Activity
Across the material below, count the lines that include the word "image" and give only that count.

=== Records ===

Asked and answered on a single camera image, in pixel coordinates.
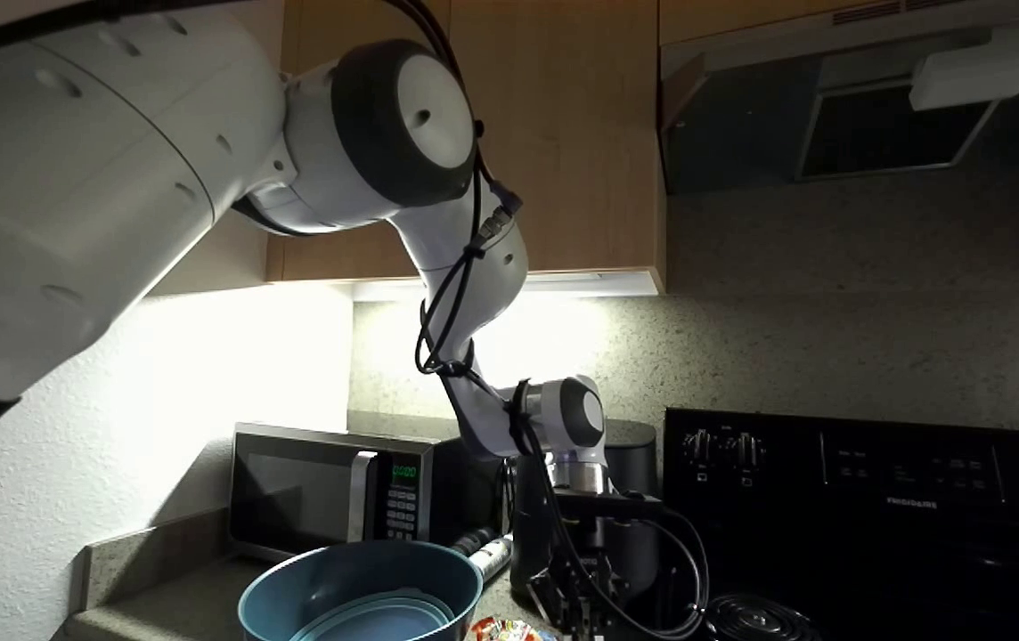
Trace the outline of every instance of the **microwave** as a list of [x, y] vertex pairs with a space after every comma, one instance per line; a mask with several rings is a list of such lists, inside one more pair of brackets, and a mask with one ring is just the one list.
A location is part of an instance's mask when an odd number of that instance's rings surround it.
[[293, 556], [339, 540], [502, 536], [506, 467], [452, 419], [354, 413], [345, 435], [235, 426], [233, 546]]

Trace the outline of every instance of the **black stove top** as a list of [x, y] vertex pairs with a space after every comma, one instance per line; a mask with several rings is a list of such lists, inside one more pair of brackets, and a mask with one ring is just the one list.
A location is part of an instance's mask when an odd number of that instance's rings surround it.
[[832, 641], [1019, 638], [1019, 431], [671, 410], [663, 498], [722, 602]]

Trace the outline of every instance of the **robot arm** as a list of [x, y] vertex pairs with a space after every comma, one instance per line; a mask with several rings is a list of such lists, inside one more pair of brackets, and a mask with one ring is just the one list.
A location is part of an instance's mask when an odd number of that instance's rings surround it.
[[[140, 13], [0, 49], [0, 413], [91, 346], [235, 202], [293, 236], [387, 220], [434, 305], [424, 342], [462, 435], [516, 451], [472, 333], [520, 292], [509, 193], [472, 163], [455, 74], [414, 44], [281, 92], [229, 12]], [[556, 451], [597, 444], [592, 384], [532, 384]]]
[[[421, 340], [444, 384], [462, 439], [516, 456], [506, 403], [472, 360], [472, 333], [520, 292], [526, 248], [516, 201], [472, 156], [472, 117], [455, 74], [414, 44], [375, 44], [287, 89], [286, 146], [293, 181], [252, 188], [252, 214], [281, 233], [312, 236], [387, 220], [424, 286]], [[550, 451], [601, 443], [592, 381], [526, 384], [522, 413]]]

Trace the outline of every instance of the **countertop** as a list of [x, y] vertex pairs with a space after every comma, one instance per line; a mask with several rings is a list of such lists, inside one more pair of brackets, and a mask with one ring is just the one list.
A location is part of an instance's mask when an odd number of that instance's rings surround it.
[[[243, 641], [235, 602], [265, 570], [265, 562], [244, 559], [202, 562], [149, 593], [79, 614], [56, 641]], [[526, 619], [550, 631], [509, 598], [509, 575], [483, 588], [472, 619], [480, 616]]]

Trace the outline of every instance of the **wooden cabinet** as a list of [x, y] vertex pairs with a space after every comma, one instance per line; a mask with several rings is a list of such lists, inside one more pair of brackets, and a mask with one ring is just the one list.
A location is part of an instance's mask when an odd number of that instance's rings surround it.
[[[410, 32], [364, 0], [293, 0], [287, 73], [355, 44]], [[653, 0], [439, 3], [483, 121], [491, 174], [522, 195], [535, 271], [649, 273], [663, 265]], [[272, 244], [272, 277], [410, 273], [387, 229]]]
[[888, 0], [658, 0], [658, 44], [742, 32], [811, 13], [881, 6]]

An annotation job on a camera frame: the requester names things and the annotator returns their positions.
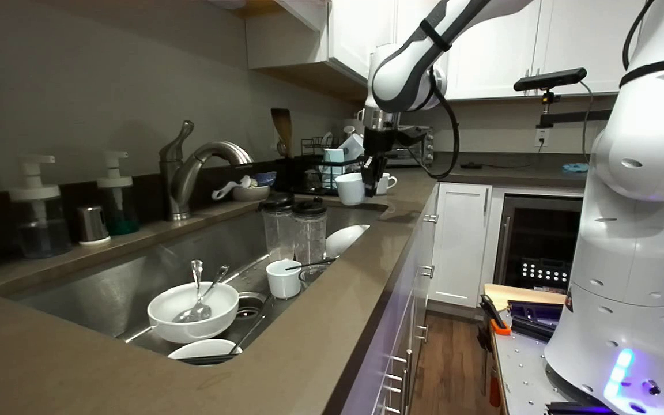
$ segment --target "mug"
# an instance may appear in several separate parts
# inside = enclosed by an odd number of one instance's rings
[[[302,290],[300,266],[302,266],[300,260],[283,259],[283,260],[272,260],[264,267],[267,286],[275,298],[292,298]]]
[[[346,173],[335,179],[342,206],[359,206],[363,202],[363,182],[359,173]]]
[[[399,185],[397,175],[383,173],[381,181],[376,182],[376,194],[388,194]]]

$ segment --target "dish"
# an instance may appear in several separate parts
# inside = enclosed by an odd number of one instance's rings
[[[235,348],[235,342],[227,339],[200,339],[186,347],[176,348],[169,357],[170,360],[196,360],[196,357],[223,357]]]
[[[342,256],[344,251],[347,251],[351,245],[354,245],[354,241],[366,230],[369,227],[346,227],[337,233],[331,233],[328,241],[324,241],[324,247],[328,247],[328,256],[337,259]]]
[[[232,325],[238,316],[240,293],[232,286],[218,283],[202,302],[212,307],[210,319],[176,324],[172,319],[179,312],[196,305],[196,286],[182,283],[159,293],[147,305],[151,334],[170,343],[192,343],[197,339],[216,338]]]

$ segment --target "blue light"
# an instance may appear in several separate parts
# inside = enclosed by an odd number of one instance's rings
[[[609,401],[612,401],[616,406],[621,406],[625,401],[621,398],[621,385],[627,381],[631,362],[633,362],[633,351],[631,348],[621,351],[617,357],[616,357],[616,364],[610,369],[610,379],[609,379],[609,384],[603,387],[603,398]]]
[[[617,356],[616,364],[617,364],[617,368],[630,368],[631,360],[633,360],[633,351],[631,351],[631,348],[625,348],[625,351]]]

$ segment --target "wall oven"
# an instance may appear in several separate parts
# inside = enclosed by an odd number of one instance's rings
[[[580,204],[579,197],[504,194],[494,281],[564,290]]]

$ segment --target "stainless steel sink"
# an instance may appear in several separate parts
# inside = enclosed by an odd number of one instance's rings
[[[328,209],[328,236],[344,227],[374,225],[381,212],[381,206]],[[162,290],[192,281],[192,259],[200,259],[206,273],[227,266],[227,283],[241,295],[240,313],[221,334],[223,339],[240,342],[259,325],[245,339],[247,348],[292,305],[292,301],[275,301],[270,295],[264,266],[275,260],[275,255],[264,251],[263,220],[259,212],[208,227],[170,245],[156,245],[105,271],[80,273],[57,286],[48,283],[28,289],[25,293],[6,293],[4,298],[125,343],[169,356],[177,347],[150,334],[146,310]],[[313,283],[321,274],[323,271],[307,274],[307,283]]]

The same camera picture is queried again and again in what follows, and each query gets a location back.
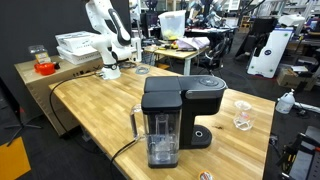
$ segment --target wooden table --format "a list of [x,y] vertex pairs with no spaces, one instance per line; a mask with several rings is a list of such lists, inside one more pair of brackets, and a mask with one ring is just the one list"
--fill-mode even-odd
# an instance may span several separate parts
[[209,49],[209,47],[205,47],[205,48],[199,49],[198,51],[189,51],[189,52],[185,52],[184,51],[183,52],[183,51],[176,51],[176,50],[173,50],[173,49],[167,49],[167,50],[157,49],[157,50],[153,50],[153,48],[148,48],[147,47],[147,48],[144,49],[144,51],[184,60],[183,74],[184,75],[190,75],[191,59],[196,57],[196,56],[198,56],[199,54],[201,54],[202,52],[204,52],[207,49]]
[[[149,74],[137,75],[134,69],[122,70],[116,80],[91,76],[72,80],[55,90],[58,98],[78,118],[92,139],[109,156],[133,140],[129,113],[140,103],[147,76],[177,75],[151,67]],[[234,102],[244,100],[257,111],[250,131],[236,129],[233,124]],[[215,179],[262,179],[274,112],[273,101],[232,89],[224,93],[219,113],[198,116],[196,123],[206,126],[213,135],[205,149],[180,150],[178,166],[173,169],[148,167],[146,142],[141,139],[120,154],[115,162],[131,179],[196,179],[209,170]],[[142,115],[136,116],[143,135]]]

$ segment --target gray floor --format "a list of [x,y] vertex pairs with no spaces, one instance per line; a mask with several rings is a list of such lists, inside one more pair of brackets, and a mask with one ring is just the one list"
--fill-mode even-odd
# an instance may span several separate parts
[[[224,58],[224,68],[221,70],[222,78],[231,89],[253,94],[262,98],[275,101],[288,88],[279,87],[276,79],[266,79],[251,76],[246,73],[246,62],[233,60],[240,43],[243,41],[243,34],[235,37],[233,48],[230,54]],[[174,62],[173,69],[177,73],[183,72],[183,62]],[[191,74],[198,74],[200,68],[192,66]],[[296,96],[296,101],[320,107],[320,88],[314,87],[312,91],[304,91]],[[6,102],[0,101],[0,144],[7,142],[13,135],[13,130],[4,130],[7,125],[14,124],[16,119],[13,112],[6,106]],[[279,138],[277,147],[281,152],[283,145],[292,142],[298,132],[305,132],[309,125],[320,128],[319,114],[308,111],[307,116],[298,117],[296,110],[290,114],[283,115],[275,111],[272,133]],[[58,138],[56,132],[45,117],[39,117],[30,122],[42,126],[43,129],[25,129],[22,138],[29,157],[31,171],[19,179],[111,179],[109,159],[102,155],[89,153],[80,148],[72,139]],[[93,142],[85,143],[81,139],[80,131],[73,133],[75,140],[94,153],[99,153]],[[275,165],[278,156],[275,149],[269,146],[264,179],[277,179],[280,168]],[[124,179],[115,170],[116,179]]]

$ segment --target cardboard box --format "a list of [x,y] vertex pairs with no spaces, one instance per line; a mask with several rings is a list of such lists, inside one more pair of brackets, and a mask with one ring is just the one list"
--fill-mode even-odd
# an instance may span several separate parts
[[60,34],[56,35],[55,37],[60,47],[72,53],[76,53],[85,48],[92,48],[90,45],[90,38],[95,35],[96,34],[91,32],[80,31],[68,34]]
[[86,49],[86,50],[83,50],[81,53],[71,53],[61,48],[60,46],[58,46],[57,50],[62,59],[65,59],[75,65],[82,64],[82,63],[85,63],[94,59],[98,59],[101,57],[101,54],[95,49],[92,49],[92,50]]
[[292,73],[290,73],[288,69],[281,69],[280,74],[277,77],[277,82],[279,86],[288,87],[292,89],[297,88],[300,82],[307,82],[307,85],[305,86],[304,90],[310,91],[316,82],[316,78],[296,77]]

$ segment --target black chair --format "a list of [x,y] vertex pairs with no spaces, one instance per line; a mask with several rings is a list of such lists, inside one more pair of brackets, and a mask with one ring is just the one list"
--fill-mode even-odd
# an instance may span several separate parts
[[223,68],[223,56],[229,52],[230,39],[228,36],[223,35],[222,39],[215,47],[212,47],[209,51],[205,52],[205,57],[199,60],[199,67],[202,67],[200,74],[203,70],[207,70],[209,74],[213,75],[214,71],[220,73],[220,69]]
[[34,126],[34,125],[27,125],[22,123],[21,121],[21,116],[20,116],[20,104],[18,103],[18,101],[14,98],[14,96],[12,95],[12,93],[10,92],[10,90],[8,89],[8,87],[6,86],[6,84],[3,82],[2,78],[0,77],[0,90],[6,100],[6,102],[8,103],[8,105],[10,106],[10,108],[13,110],[14,114],[16,115],[18,124],[17,125],[11,125],[11,126],[7,126],[5,127],[5,129],[13,129],[13,128],[18,128],[18,130],[16,131],[16,133],[12,136],[12,138],[10,139],[10,141],[7,144],[7,147],[10,146],[10,144],[12,143],[12,141],[18,136],[18,134],[26,127],[28,128],[34,128],[34,129],[42,129],[42,127],[40,126]]

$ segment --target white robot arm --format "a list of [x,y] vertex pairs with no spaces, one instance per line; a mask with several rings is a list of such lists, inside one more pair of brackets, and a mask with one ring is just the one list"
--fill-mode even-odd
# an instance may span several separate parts
[[[86,10],[92,28],[101,33],[91,39],[91,46],[101,53],[104,63],[102,78],[116,79],[121,74],[117,61],[128,59],[132,55],[129,47],[131,37],[110,0],[88,0]],[[105,20],[112,22],[116,33],[109,29]]]

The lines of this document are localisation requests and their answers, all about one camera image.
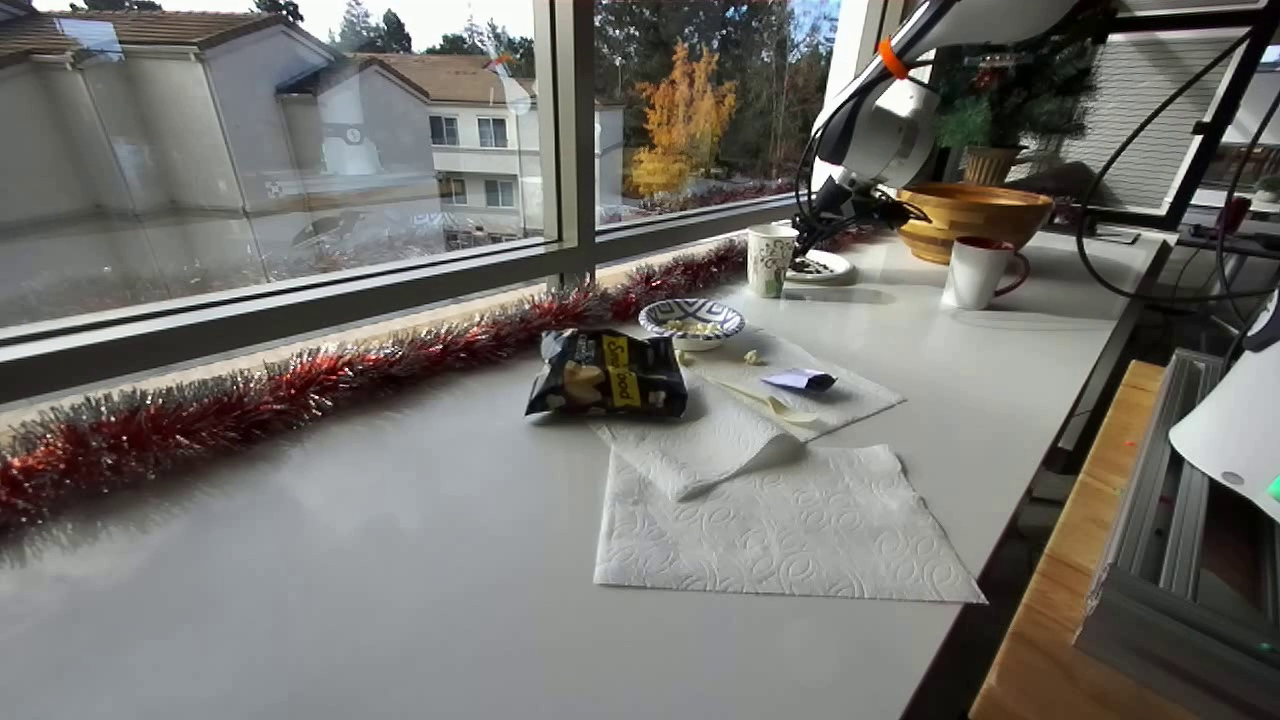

===

Solution
2